I've set up an Ubuntu 16.04 system to join a AD domain following the instruction set here.
I can login with AD users and everything is working correctly there, however AD users are unable to change their passwords either with passwd or kpasswd. I'm not sure what I might not have configured correctly.

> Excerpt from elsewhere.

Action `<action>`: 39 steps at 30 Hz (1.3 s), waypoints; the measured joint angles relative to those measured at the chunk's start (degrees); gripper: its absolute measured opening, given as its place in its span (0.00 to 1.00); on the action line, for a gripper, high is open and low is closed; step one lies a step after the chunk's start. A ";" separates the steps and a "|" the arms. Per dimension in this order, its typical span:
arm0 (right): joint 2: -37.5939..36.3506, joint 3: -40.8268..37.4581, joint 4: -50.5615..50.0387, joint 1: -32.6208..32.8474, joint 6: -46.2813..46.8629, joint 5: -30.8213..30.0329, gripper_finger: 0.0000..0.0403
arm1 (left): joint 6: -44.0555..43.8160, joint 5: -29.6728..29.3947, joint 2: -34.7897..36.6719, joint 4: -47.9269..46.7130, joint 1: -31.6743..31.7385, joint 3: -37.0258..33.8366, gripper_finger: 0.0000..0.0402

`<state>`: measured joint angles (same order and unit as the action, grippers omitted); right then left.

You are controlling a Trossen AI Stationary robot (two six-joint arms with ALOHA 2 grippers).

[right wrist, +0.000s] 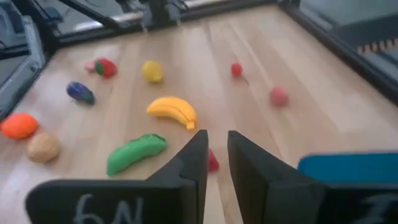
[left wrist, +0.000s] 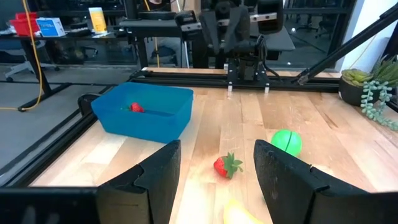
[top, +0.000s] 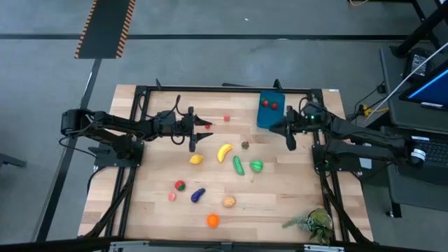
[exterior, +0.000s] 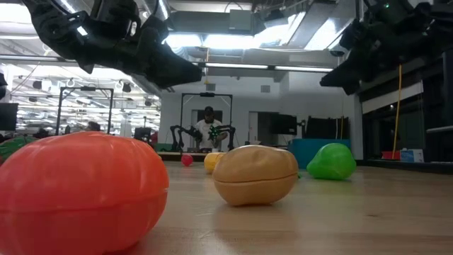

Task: Pick and placing Produce into tupperware
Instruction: Put the green pear into the blue bin

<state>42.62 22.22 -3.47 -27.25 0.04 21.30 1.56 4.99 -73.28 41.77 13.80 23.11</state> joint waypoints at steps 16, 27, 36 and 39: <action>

Here are my configuration files:
== /etc/pam.d/common-password ==
password sufficient pam_sss.so
password required pam_cracklib.so retry=6 minlen=9 difok=1 ucredit=-1 lcredit=-1 dcredit=-1 ocredit=-1 enforce_for_root
password [success=1 default=ignore] pam_unix.so obscure try_first_pass sha512
password requisite pam_deny.so
password required pam_permit.so
password optional pam_gnome_keyring.so
== /etc/sssd/sssd.conf ==
[sssd]
domains = my.domain.com
config_file_version = 2
services = nss, pam
[domain/my.domain.com]
ad_domain = my.domain.com
krb5_realm = my.domain.com
realmd_tags = manages-system joined-with-adcli
cache_credentials = True
id_provider = ad
krb5_store_password_if_offline = True
default_shell = /bin/bash
ldap_id_mapping = True
use_fully_qualified_names = False
fallback_homedir = /home/%d/%u
access_provider = ad
auth_provider = ad
chpass_provider = ad
ldap_schema = ad
dyndns_update = true
dyndsn_refresh_interval = 43200
dyndns_update_ptr = true
dyndns_ttl = 3600
krb5_use_enterprise_principal = false
Any help would be greatly appreciated. I've been googling for several hours no with no luck…
EDIT:
Here's what I'm seeing in the terminal:
cypher@ubuVB2:~$ passwd
Current Password:
New Password:
Reenter new Password:
Password change failed. Server message: Please make sure the password meets the complexity constraints.
New password:
Retype new password:
passwd: Authentication token manipulation error
passwd: password unchanged
I'm certain that the password I'm trying to set meets the complexity requirements, so this is rather odd…
Best Answer
The password complexity message is a bit generic, it just means that SSSD attempted to change the password, but for one reason or another the AD DC wouldn't let it. We use a generic message, because the password complexity is the most common one. If you enable debug_level=10 in the domain section, and then run the password change, the krb5_child.log file under /var/log/sssd would tell you the real reason. Don't forget to reset the debug_level back after you're done with the test, because debug_level=10 is quite verbose.